▶ [Exercise aim]:
Copy each line from the data that has the word "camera" in it.

▶ [Input material]:
··········

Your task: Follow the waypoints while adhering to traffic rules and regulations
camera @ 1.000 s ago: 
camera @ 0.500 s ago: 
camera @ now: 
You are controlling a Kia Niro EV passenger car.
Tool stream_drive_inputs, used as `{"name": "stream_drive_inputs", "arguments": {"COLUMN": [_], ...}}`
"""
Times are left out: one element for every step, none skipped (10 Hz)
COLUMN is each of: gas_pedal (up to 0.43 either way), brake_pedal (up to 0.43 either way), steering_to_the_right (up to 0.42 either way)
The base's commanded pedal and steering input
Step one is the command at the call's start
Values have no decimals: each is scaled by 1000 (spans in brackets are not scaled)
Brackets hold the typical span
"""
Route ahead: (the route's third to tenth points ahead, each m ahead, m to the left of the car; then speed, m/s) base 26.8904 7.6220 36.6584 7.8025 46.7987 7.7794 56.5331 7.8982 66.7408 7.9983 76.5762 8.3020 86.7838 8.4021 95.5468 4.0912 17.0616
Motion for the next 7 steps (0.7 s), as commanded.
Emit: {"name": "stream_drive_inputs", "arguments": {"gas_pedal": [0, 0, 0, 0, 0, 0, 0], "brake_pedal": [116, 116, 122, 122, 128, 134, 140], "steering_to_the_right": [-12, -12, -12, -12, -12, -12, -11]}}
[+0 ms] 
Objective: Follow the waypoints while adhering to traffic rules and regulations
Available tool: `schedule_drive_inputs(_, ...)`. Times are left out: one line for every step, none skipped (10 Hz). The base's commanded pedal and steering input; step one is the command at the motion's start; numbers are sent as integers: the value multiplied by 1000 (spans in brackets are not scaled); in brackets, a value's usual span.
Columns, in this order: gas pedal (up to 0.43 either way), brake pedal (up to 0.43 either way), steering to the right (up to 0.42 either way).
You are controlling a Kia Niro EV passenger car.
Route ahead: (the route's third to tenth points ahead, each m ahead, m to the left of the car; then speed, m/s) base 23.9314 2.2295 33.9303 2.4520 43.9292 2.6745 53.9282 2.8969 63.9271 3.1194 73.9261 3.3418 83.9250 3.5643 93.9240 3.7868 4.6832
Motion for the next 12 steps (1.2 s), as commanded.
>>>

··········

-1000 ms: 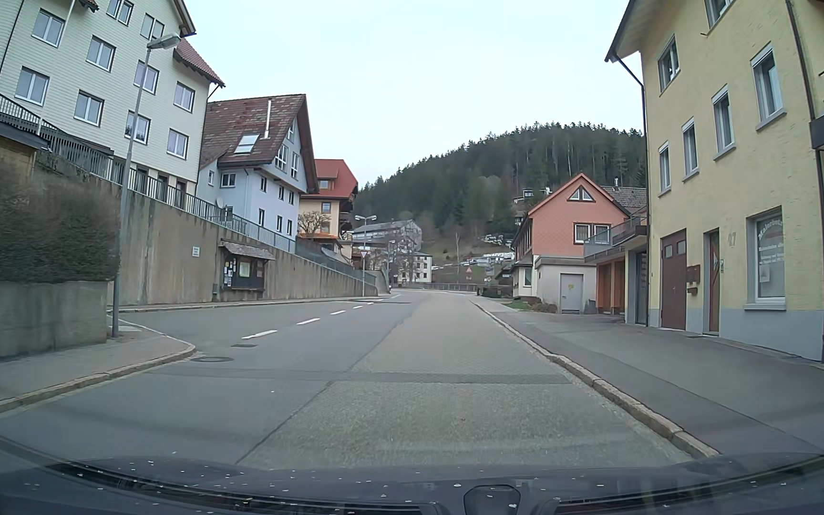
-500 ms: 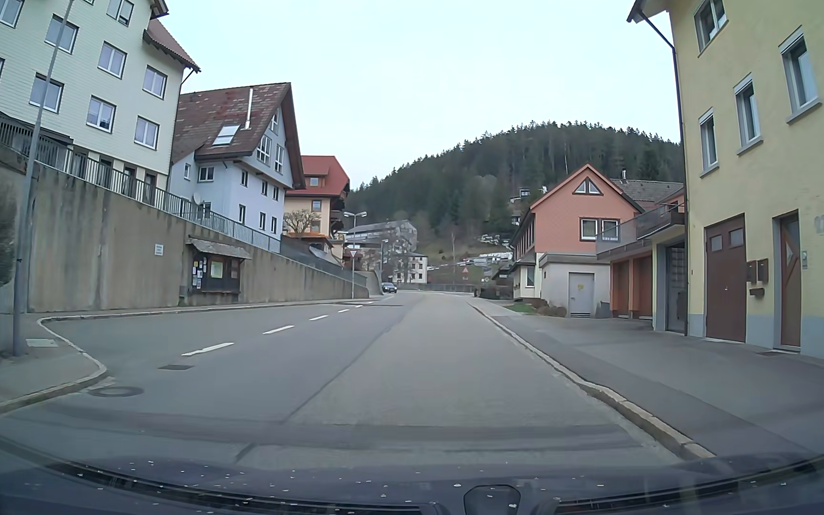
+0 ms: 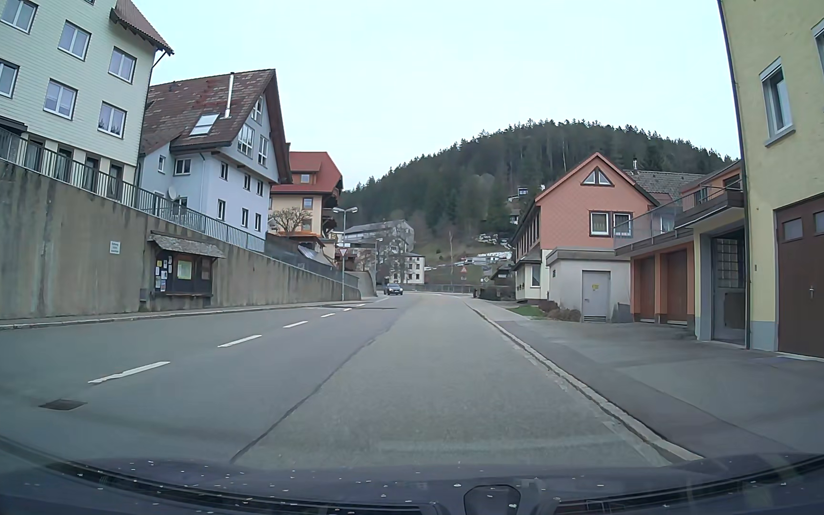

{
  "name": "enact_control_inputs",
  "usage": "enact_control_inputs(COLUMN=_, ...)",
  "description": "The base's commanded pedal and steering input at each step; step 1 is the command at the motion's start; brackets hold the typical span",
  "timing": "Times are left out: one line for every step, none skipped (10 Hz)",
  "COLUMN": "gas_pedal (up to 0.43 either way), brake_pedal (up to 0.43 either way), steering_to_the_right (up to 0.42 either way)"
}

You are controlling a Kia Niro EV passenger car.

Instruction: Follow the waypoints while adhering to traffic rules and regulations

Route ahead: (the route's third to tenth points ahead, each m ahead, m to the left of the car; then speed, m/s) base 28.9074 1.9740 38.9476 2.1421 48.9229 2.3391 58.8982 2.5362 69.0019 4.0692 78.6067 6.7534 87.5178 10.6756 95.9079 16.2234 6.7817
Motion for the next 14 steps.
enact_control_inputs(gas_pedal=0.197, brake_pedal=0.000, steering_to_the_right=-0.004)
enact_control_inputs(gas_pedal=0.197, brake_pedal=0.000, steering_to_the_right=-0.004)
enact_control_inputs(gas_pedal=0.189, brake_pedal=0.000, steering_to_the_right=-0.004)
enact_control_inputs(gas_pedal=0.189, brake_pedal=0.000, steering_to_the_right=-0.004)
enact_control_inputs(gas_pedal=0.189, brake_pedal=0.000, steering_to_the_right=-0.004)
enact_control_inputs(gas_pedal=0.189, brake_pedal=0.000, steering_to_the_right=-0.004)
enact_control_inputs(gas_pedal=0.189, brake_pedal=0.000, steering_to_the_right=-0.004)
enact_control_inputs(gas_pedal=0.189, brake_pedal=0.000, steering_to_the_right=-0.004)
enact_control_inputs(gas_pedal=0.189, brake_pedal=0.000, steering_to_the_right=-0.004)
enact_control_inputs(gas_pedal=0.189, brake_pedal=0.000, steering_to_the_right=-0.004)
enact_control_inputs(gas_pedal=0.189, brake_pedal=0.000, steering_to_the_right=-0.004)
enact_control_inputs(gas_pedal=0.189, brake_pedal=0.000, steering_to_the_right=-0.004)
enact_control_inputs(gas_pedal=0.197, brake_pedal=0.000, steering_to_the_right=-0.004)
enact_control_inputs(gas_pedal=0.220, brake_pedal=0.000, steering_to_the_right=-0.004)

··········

▶ [Answer for the task]:
camera @ 1.000 s ago: 
camera @ 0.500 s ago: 
camera @ now: 

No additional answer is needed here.